The third in P.J. Parrish's series featuring detective Louis Kincaid, "Paint it Black", is another suspenseful thriller, which, like the first two, examines race and racism in an interesting and entertaining way.
Kincaid, taking time off from official police work after his horrendous experience in Michigan, has been invited to the Florida Keys by former boss and friend, retired Mississippi sheriff Sam Dodie. He isn't invited for rest and relaxation, however. His investigative skills have been requested by the short-handed and old-school police department on the small Gulf Coast community of Sereno Key. A brutal murder of a black man has rocked the small town, and the main suspect is the victim's wife.
Reluctantly, Kincaid agrees to stay and help with the investigation strictly on a consultant basis. He is unable to carry a badge or gun, as he is not an employee of the police department nor is he legally licensed by the state of Florida to be a private investigator. When the body of a second black man is found, Kincaid's duties as "consultant" quickly increase. A young female FBI agent is assigned to assist in the investigation. She quickly butts heads with the good ol' boy police chief, and Kincaid, besides leading a serial killer manhunt and investigation, now has to play umpire between two very different schools of thought. Chief Wainwright doesn't buy or like the new-fangled "profiling" psychobabble that Agent Farentino brings to the table. He doesn't get the "new" face of the FBI.
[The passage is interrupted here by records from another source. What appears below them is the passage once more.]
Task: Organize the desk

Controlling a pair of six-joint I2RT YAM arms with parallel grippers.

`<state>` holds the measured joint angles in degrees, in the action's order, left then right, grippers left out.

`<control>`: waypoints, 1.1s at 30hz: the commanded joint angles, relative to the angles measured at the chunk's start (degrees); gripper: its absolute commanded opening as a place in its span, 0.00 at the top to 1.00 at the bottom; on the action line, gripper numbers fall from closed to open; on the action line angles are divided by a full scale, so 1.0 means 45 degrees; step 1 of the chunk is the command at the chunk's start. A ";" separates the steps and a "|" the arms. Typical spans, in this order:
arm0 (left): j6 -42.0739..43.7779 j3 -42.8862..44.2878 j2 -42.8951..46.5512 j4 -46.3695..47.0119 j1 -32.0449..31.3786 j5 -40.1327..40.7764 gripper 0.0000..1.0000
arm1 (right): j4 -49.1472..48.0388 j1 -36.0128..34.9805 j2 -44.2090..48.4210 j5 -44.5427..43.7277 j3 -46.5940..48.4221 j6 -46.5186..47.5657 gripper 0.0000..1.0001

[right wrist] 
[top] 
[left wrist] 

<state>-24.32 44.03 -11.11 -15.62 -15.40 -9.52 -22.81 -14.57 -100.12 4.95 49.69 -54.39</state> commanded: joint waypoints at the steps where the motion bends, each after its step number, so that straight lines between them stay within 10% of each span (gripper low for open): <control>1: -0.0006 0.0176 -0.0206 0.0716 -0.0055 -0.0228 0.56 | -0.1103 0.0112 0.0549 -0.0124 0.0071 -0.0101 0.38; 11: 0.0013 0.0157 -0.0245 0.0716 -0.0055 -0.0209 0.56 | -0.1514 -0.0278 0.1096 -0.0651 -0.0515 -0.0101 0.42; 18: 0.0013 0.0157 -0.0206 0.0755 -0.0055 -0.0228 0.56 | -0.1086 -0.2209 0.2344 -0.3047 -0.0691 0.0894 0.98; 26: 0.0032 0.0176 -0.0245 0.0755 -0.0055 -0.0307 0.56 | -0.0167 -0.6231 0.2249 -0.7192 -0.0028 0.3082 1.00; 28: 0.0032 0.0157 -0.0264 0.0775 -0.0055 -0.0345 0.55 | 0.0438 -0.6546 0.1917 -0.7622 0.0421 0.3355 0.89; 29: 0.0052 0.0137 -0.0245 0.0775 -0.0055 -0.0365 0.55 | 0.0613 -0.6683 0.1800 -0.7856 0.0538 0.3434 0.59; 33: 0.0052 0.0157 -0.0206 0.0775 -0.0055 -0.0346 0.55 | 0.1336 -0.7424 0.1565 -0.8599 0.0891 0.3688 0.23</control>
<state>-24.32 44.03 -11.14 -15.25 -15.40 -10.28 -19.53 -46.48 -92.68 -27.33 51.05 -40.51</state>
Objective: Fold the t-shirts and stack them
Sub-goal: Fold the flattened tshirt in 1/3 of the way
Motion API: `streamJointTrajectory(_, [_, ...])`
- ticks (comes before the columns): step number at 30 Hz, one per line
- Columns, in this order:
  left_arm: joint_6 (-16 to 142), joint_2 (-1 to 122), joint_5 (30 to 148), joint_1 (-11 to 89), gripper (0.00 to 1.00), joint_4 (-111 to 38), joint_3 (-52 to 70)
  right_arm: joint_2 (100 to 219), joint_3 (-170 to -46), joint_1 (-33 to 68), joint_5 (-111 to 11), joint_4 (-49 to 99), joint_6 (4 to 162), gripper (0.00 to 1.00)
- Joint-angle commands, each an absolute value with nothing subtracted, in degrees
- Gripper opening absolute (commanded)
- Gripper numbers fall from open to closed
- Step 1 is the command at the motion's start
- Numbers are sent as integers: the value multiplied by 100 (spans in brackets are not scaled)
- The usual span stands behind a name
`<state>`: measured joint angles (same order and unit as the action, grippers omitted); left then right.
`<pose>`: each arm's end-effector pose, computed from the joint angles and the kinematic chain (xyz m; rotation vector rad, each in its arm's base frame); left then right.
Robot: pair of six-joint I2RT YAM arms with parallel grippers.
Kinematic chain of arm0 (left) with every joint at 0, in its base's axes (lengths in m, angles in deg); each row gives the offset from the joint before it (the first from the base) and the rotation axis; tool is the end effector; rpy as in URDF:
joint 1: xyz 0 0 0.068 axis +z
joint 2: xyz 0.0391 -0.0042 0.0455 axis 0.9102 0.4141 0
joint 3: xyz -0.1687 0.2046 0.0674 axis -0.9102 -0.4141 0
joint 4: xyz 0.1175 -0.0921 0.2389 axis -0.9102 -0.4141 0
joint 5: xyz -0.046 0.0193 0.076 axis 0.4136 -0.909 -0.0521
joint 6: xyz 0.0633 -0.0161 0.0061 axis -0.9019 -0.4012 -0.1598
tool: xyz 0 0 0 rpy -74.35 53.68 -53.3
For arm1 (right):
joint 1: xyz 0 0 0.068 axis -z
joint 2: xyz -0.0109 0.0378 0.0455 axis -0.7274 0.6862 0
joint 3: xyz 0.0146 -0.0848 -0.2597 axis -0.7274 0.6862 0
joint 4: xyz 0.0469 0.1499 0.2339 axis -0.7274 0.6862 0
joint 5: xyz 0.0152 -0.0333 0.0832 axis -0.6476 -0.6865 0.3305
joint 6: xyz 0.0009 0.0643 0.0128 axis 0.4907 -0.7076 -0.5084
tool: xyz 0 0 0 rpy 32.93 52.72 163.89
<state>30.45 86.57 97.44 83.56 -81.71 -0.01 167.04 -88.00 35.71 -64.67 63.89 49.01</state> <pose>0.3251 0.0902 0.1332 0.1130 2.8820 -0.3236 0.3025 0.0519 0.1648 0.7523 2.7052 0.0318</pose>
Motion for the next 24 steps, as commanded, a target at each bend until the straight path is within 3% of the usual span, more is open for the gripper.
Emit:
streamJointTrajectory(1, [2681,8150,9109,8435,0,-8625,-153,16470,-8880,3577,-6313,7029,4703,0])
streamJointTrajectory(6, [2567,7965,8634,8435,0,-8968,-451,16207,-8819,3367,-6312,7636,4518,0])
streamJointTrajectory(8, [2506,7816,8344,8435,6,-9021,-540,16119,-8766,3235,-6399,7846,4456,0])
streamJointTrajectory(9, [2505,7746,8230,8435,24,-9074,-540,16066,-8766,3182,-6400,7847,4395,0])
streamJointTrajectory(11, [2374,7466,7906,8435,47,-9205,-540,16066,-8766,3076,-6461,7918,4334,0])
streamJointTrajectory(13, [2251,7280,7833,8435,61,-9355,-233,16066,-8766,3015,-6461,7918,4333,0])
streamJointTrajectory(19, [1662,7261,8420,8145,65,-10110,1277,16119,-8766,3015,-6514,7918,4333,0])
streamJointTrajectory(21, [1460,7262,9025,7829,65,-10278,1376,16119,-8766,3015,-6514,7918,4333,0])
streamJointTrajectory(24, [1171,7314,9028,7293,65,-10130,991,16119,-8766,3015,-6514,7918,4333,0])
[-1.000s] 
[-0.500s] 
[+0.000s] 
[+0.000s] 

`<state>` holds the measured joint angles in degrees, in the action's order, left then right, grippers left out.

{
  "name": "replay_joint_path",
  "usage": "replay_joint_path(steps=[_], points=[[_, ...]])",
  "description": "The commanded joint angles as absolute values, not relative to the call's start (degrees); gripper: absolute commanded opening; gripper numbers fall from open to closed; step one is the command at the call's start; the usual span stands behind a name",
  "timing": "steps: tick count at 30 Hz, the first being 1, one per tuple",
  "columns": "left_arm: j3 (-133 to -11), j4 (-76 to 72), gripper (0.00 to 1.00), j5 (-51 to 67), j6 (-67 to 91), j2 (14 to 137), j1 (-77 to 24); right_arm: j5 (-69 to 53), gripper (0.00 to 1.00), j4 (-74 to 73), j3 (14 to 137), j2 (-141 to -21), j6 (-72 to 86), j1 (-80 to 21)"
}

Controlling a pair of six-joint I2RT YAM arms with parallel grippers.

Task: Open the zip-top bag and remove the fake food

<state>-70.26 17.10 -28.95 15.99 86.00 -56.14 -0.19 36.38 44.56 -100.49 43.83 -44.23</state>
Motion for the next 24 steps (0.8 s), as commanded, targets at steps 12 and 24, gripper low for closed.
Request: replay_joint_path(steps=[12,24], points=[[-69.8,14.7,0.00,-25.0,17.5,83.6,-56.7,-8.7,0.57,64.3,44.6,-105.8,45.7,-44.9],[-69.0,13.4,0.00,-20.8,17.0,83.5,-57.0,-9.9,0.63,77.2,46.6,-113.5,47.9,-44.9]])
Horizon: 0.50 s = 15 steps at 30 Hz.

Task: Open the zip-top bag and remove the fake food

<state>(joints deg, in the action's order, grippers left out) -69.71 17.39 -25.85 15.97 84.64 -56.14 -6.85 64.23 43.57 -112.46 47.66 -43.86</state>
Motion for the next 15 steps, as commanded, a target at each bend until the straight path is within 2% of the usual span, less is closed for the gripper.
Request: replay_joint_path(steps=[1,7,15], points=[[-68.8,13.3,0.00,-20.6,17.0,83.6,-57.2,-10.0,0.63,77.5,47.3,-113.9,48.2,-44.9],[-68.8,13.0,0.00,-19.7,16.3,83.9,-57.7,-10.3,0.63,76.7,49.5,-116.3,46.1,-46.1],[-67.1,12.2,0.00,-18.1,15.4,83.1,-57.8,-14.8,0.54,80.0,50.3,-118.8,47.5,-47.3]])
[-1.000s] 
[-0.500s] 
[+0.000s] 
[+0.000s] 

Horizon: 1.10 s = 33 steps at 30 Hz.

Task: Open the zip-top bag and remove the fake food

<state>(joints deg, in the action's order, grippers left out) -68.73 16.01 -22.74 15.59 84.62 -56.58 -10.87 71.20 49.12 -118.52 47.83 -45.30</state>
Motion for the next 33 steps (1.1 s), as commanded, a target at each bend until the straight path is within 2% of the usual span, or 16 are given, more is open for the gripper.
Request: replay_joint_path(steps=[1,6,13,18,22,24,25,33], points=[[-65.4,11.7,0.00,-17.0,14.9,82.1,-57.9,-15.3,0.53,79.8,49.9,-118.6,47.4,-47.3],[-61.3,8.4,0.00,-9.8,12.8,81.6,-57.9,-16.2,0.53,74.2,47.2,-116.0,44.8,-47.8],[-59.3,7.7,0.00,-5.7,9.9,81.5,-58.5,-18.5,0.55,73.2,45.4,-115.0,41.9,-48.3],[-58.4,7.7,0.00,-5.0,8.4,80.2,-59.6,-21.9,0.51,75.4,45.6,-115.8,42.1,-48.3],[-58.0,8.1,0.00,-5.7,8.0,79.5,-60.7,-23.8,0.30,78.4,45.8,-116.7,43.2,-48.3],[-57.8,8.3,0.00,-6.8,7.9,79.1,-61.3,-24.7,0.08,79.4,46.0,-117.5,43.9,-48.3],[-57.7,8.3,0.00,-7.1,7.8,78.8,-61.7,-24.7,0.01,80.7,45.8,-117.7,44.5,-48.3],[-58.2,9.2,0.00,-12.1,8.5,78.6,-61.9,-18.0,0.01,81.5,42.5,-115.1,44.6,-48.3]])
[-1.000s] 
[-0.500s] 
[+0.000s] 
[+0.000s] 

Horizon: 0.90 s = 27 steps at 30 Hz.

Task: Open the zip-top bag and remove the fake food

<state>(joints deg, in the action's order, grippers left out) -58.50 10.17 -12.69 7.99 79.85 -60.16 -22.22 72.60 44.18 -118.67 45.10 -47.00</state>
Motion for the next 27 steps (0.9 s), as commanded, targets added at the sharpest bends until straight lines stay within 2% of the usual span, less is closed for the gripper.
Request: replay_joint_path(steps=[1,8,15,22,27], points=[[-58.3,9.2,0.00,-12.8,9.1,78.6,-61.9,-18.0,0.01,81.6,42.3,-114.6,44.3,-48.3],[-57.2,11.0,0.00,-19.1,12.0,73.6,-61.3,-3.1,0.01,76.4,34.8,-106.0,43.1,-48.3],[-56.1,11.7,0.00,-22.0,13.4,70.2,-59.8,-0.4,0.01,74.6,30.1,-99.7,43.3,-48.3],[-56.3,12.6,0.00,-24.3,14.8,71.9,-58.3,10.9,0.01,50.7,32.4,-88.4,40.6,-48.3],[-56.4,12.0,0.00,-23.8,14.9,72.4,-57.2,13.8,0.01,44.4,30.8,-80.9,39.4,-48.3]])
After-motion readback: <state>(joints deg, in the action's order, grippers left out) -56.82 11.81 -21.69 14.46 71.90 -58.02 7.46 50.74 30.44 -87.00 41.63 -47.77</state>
Meanwhile, the killer is escalating, becoming more vicious in his killings, and the profile put together by the FBI may not even be accurate. Is the killer a white man? Ninety percent of serial killers are white heterosexual males. Are these racially-motivated hate crimes? Or is, as Kincaid begins to suspect, the killer possibly a black man, acting out some deep-rooted racial self-loathing? Because, sadly, Kincaid knows a little about self-loathing.
Parrish succeeds again in creating a fast-paced, twisty storyline that grabs the reader by the throat and also manages to provoke some interesting thoughts on race issues in this country.